The Equal Protection Clause is not impaired. Equality of the law xxx does not import a perfect identity of rights among men and women. It allows classification, provided that (1) such classifications rest on substantial distinctions; (2) they are germane to the purposes of the law; (3) they are not confined to existing conditions; and (4) they apply equally to all members of the same class. (People v. Cayat)
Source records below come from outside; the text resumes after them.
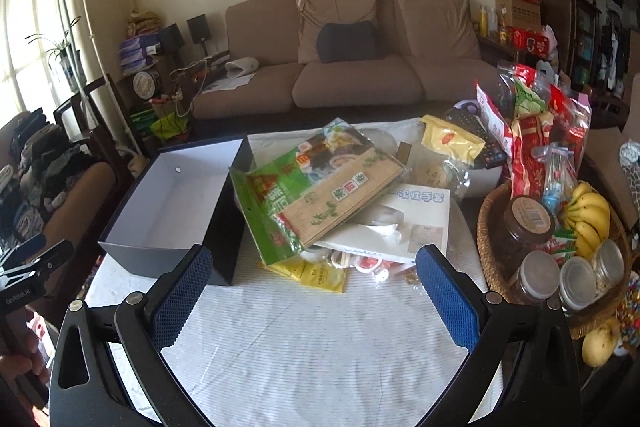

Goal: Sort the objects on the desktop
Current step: 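Reach the right tool to the green seaweed bag and grasp it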

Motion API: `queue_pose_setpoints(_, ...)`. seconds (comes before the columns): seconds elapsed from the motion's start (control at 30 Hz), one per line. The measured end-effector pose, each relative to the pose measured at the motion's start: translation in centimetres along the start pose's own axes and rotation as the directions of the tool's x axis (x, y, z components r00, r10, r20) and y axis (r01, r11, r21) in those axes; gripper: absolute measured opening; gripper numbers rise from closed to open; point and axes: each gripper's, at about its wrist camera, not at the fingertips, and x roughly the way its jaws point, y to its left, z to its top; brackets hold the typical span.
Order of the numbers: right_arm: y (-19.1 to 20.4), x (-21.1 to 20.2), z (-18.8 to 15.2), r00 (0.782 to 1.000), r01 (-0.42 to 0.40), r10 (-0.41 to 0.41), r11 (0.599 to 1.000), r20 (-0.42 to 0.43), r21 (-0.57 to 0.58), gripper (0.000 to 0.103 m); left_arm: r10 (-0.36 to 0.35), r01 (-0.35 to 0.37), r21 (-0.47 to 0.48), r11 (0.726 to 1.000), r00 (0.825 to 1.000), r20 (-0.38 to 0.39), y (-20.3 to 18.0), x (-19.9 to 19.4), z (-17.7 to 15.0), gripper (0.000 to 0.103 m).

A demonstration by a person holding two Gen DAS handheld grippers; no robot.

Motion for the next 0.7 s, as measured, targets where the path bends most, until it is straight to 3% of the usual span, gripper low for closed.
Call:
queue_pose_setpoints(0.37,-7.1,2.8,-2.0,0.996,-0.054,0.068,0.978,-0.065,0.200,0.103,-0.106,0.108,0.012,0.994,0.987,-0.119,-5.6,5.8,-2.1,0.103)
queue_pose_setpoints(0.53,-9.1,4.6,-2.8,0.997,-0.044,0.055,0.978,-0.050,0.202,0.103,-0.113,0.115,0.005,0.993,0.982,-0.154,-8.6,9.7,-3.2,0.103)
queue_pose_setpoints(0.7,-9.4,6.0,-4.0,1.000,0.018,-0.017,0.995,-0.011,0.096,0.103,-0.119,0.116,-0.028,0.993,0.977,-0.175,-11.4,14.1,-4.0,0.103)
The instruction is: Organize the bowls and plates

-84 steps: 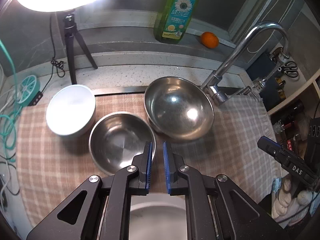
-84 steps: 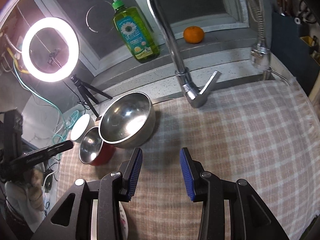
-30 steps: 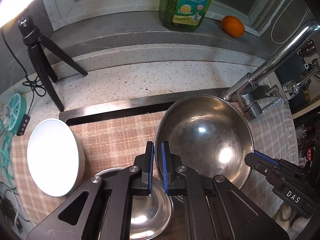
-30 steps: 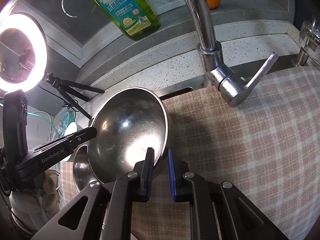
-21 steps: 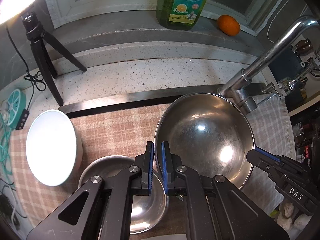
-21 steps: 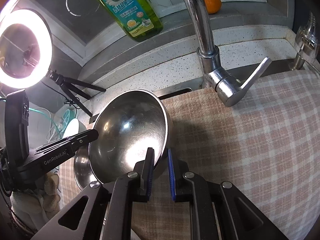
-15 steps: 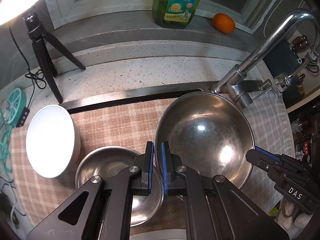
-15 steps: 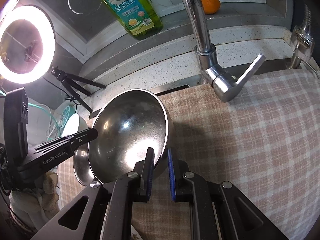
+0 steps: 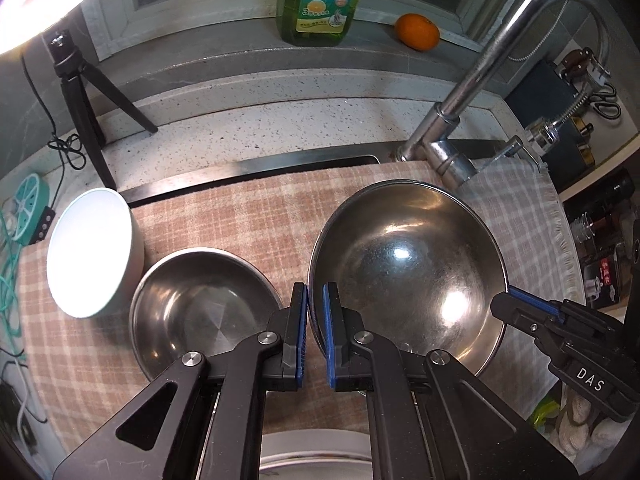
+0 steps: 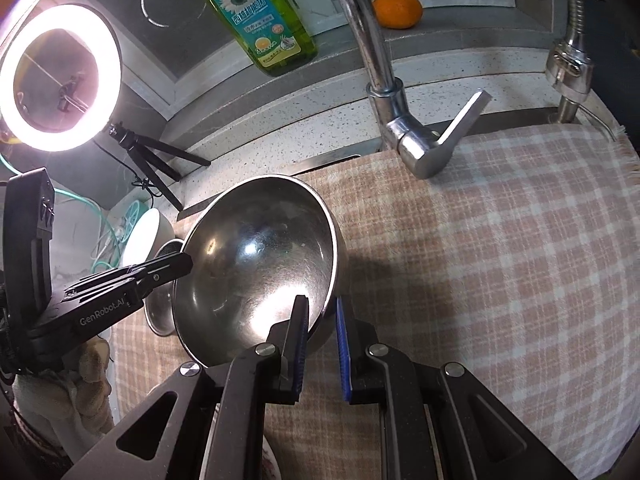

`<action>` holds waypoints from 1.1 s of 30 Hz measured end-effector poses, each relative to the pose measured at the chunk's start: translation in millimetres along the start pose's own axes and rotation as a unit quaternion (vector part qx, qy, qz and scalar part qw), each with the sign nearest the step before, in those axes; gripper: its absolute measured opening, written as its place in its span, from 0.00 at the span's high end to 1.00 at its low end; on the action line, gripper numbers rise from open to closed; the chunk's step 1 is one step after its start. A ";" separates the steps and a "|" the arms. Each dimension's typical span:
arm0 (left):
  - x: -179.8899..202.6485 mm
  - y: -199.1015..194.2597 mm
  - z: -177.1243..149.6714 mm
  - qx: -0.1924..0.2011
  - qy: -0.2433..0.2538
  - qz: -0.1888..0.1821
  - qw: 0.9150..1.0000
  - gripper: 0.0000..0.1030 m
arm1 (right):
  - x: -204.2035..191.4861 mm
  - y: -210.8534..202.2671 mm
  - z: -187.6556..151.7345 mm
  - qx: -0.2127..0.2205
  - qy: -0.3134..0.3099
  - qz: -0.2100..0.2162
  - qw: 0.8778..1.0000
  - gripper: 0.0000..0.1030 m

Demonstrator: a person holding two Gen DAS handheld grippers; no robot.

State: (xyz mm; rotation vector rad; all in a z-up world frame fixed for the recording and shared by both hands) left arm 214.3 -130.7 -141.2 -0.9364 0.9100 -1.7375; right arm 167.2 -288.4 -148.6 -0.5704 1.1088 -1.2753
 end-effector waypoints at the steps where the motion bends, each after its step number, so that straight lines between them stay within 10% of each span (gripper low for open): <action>1: 1.4 -0.4 -1.3 -0.001 0.001 -0.001 1.000 0.94 | 0.6 -1.3 -1.9 0.000 -0.001 -0.001 1.000 0.88; 33: 18.0 -7.9 -40.7 -0.020 0.021 -0.011 1.000 0.94 | 14.0 -13.3 -56.2 -0.022 -0.002 -0.008 1.000 0.88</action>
Point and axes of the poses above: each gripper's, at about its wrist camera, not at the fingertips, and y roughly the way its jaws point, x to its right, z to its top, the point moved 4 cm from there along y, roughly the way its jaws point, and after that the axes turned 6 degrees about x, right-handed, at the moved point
On 1st element: There is a valid basis for singling out women. As a matter of judicial notice, the Court is well aware of the unhappy plight that has befallen our female labor force abroad, especially domestic servants, amid exploitative working conditions marked by, in not a few cases, physical and personal abuse. This is not to say that men do not suffer the same abuses, however, those are isolated cases. On 2nd element: The classification is germane to the purpose of the directive. Unquestionably, it is the avowed objective of Department Order No. 1 to "enhance the protection for Filipino female overseas workers" This Court has no quarrel that in the midst of the terrible mistreatment Filipina workers have suffered abroad, a ban on deployment will be for their own good and welfare. On 3rd element: The measure will only be in place until the working environment for DHs becomes better. Accordingly the DO provides that it will be lifted once bilateral agreements (between the Phil. and host countries) and other mechanisms for the protection and welfare of Filipino workers are in place. On 4th element: That it does not apply to all Filipina workers is not a ground to impugn the validity of the classification. Most of the victims of abuses are DHs. It is therefore valid to limit the DOs application to them. Had the ban been given universal applicability, then it would have been unreasonable and arbitrary. For obvious reasons, not all of them are similarly circumstanced. The petitioners reliance on the Constitutional guaranty of worker participation "in policy and decision-making processes affecting their rights and benefits" is not well-taken. The right granted by this provision, again, must submit to the demands and necessities of the State's power of regulation.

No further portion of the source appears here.